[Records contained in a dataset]
__________________________________________________

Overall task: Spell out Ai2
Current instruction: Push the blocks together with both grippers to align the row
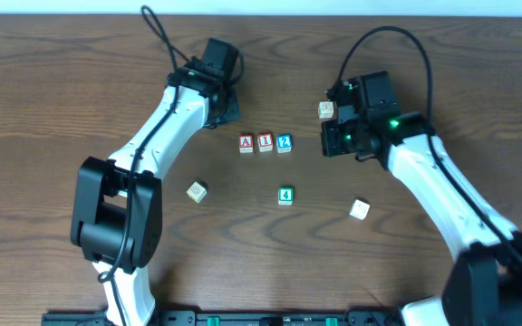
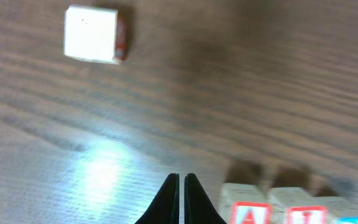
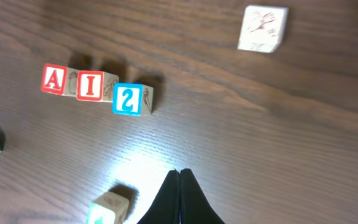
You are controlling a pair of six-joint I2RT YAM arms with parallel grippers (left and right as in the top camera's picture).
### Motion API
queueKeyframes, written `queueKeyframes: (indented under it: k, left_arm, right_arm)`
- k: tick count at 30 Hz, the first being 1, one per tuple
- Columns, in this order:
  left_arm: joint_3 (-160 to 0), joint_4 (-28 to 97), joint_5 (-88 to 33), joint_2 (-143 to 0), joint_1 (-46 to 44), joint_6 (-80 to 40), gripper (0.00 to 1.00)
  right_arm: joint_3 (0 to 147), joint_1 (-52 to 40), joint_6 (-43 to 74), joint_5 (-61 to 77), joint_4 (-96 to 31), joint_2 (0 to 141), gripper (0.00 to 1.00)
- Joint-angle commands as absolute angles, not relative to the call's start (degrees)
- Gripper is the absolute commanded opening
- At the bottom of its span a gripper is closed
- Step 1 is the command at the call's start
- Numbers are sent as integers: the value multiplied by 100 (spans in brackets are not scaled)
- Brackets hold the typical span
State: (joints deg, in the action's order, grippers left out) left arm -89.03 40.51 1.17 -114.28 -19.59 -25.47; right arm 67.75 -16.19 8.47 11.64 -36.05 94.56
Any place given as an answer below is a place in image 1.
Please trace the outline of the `red letter A block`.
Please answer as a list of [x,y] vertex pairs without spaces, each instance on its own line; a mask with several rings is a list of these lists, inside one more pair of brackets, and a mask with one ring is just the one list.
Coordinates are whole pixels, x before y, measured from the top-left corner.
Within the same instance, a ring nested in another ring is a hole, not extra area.
[[241,135],[238,140],[238,148],[241,154],[254,152],[254,139],[252,135]]

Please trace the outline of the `red letter I block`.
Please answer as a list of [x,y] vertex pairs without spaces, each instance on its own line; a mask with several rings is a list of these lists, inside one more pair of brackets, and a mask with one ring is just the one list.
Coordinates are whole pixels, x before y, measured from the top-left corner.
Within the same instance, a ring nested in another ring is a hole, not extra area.
[[274,148],[273,135],[271,133],[261,133],[257,136],[257,144],[260,152],[272,151]]

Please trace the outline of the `blue number 2 block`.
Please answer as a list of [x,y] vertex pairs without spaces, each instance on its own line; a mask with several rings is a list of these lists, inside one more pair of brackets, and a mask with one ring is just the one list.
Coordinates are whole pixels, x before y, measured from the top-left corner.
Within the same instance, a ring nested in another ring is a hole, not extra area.
[[293,142],[290,134],[279,135],[275,140],[278,153],[287,153],[292,151]]

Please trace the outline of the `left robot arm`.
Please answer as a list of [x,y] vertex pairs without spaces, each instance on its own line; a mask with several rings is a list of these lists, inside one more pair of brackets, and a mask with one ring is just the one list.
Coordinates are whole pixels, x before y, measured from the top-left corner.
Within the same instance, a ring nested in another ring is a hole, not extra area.
[[237,119],[233,71],[242,62],[234,45],[209,39],[201,58],[168,76],[158,107],[124,146],[82,163],[70,238],[98,273],[109,324],[152,319],[156,302],[147,265],[161,237],[162,183],[196,132]]

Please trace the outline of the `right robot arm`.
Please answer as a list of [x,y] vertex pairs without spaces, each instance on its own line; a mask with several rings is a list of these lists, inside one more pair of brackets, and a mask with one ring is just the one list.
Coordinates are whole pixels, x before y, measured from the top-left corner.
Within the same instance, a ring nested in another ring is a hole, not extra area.
[[336,118],[322,124],[327,157],[377,159],[408,188],[455,262],[439,296],[400,309],[404,325],[522,325],[522,232],[461,174],[419,112],[401,113],[387,72],[337,82]]

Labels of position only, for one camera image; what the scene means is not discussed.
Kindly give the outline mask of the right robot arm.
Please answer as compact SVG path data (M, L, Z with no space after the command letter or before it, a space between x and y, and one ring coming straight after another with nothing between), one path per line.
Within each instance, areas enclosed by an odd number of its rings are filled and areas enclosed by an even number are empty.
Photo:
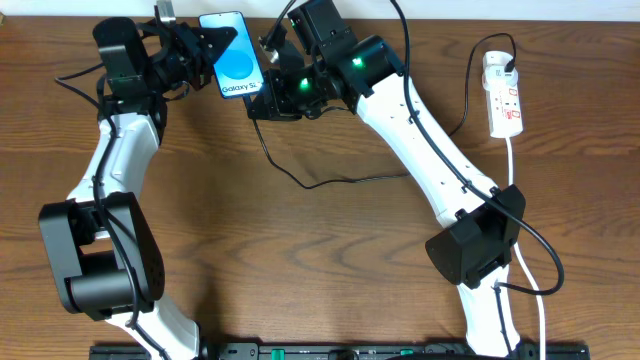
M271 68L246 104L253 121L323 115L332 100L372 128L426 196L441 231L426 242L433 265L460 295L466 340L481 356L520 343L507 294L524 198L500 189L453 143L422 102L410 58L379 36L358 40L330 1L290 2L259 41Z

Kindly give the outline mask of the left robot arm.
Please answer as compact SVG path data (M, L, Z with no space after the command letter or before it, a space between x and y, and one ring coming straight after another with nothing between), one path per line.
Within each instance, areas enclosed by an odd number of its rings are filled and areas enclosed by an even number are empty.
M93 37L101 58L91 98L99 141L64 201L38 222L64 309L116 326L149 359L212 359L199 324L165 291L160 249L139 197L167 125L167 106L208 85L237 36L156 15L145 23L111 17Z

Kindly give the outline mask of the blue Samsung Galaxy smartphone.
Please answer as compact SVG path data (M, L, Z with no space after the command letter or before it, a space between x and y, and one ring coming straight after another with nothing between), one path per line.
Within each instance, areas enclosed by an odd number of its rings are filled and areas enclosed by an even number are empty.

__________________________________________________

Try it -> Retype the records verbatim, excluding each image they hold.

Reply to the exercise ->
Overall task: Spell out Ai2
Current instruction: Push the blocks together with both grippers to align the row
You are controlling a pair of six-joint I2RT YAM arms with parallel grippers (left and right as in the top camera's picture).
### Motion API
queueKeyframes, written `queueKeyframes: (indented under it: k, left_arm, right_arm)`
- k: tick count at 30 Hz, the first being 1, one per tuple
- Columns, in this order:
  left_arm: joint_3 (-160 to 0), joint_4 (-28 to 97), joint_5 (-88 to 33), joint_2 (-143 to 0), joint_1 (-46 to 44), joint_6 (-80 to 40), gripper (0.00 to 1.00)
  right_arm: joint_3 (0 to 147), joint_1 (-52 to 40), joint_6 (-43 to 74), joint_5 (-61 to 77), joint_4 (-96 to 31), joint_2 (0 to 141), gripper (0.00 to 1.00)
- Joint-angle commands as absolute angles, not relative to the call's start (degrees)
- Gripper is the absolute commanded opening
- At the bottom of its span a gripper is closed
- Step 1 is the command at the call's start
- Numbers are sent as integers: the value multiplied by 100 (spans in brackets are not scaled)
- Brackets hold the typical span
State: (joints deg, in the action's order, grippers left out) left arm -89.03 40.51 1.17 -114.28 -19.59 -25.47; right arm 67.75 -16.19 8.47 11.64 -36.05 94.56
Any place given as an answer below is a place in image 1.
Please trace the outline of the `red letter A block`.
Please answer as a list of [x,y] vertex pairs without spaces, each instance on its own line; a mask with several rings is a list of these lists, inside one more pair of brackets, and a mask with one ring is just the one list.
Coordinates are whole pixels, x before y, measured from the top-left corner.
Within the same instance, a ring nested in another ring is a hole, not extra area.
[[241,135],[238,140],[238,148],[241,154],[254,152],[254,139],[252,135]]

Please trace the outline of the `red letter I block`.
Please answer as a list of [x,y] vertex pairs without spaces, each instance on its own line; a mask with several rings is a list of these lists, inside one more pair of brackets, and a mask with one ring is just the one list.
Coordinates are whole pixels, x before y, measured from the top-left corner.
Within the same instance, a ring nested in another ring is a hole, not extra area.
[[274,148],[273,135],[271,133],[261,133],[257,136],[257,144],[260,152],[272,151]]

Please trace the outline of the `blue number 2 block`.
Please answer as a list of [x,y] vertex pairs without spaces, each instance on its own line; a mask with several rings is a list of these lists, inside one more pair of brackets, and a mask with one ring is just the one list.
Coordinates are whole pixels, x before y, measured from the top-left corner.
Within the same instance, a ring nested in another ring is a hole, not extra area.
[[293,142],[290,134],[279,135],[275,140],[278,153],[287,153],[292,151]]

Please trace the outline of the `left robot arm`.
Please answer as a list of [x,y] vertex pairs without spaces, each instance on its own line; a mask with several rings is a list of these lists, inside one more pair of brackets, and a mask with one ring is just the one list.
Coordinates are whole pixels, x before y, measured from the top-left corner.
Within the same instance, a ring nested in another ring is a hole, not extra area.
[[237,119],[233,71],[242,62],[234,45],[209,39],[201,58],[168,76],[158,107],[124,146],[82,163],[70,238],[98,273],[109,324],[152,319],[156,302],[147,265],[161,237],[162,183],[196,132]]

Please trace the outline of the `right robot arm`.
Please answer as a list of [x,y] vertex pairs without spaces, each instance on its own line; a mask with several rings is a list of these lists, inside one more pair of brackets, and a mask with one ring is just the one list.
Coordinates are whole pixels, x before y, measured from the top-left corner.
Within the same instance, a ring nested in another ring is a hole, not extra area.
[[336,118],[322,124],[327,157],[377,159],[408,188],[455,262],[439,296],[400,309],[404,325],[522,325],[522,232],[461,174],[419,112],[401,113],[387,72],[337,82]]

Labels of position only, for one camera image; what the scene means is not discussed.
Kindly give the outline mask of the right robot arm.
Please answer as compact SVG path data (M, L, Z with no space after the command letter or before it, a space between x and y, and one ring coming straight after another with nothing between), one path per line.
Within each instance, areas enclosed by an odd number of its rings are filled and areas enclosed by an even number are empty.
Photo:
M271 68L246 104L253 121L323 115L332 100L372 128L426 196L441 231L426 242L433 265L460 295L466 340L481 356L520 343L507 294L524 198L500 189L453 143L422 102L410 58L379 36L358 40L330 1L290 2L259 41Z

Kindly give the outline mask of the left robot arm.
Please answer as compact SVG path data (M, L, Z with no space after the command letter or before it, a space between x and y, and one ring coming straight after another with nothing between), one path per line.
Within each instance, areas enclosed by an odd number of its rings are filled and areas enclosed by an even number are empty.
M93 37L101 58L91 98L99 141L64 201L38 222L64 309L116 326L149 359L212 359L199 324L165 291L160 249L139 197L167 125L167 106L208 85L237 36L156 15L145 23L111 17Z

Kindly give the outline mask of the blue Samsung Galaxy smartphone.
Please answer as compact SVG path data (M, L, Z with no space after the command letter or before it, a space between x and y, and one ring coming straight after another with nothing between), one path per line.
Within each instance, areas enclosed by an odd number of its rings are filled and areas enclosed by an even number are empty.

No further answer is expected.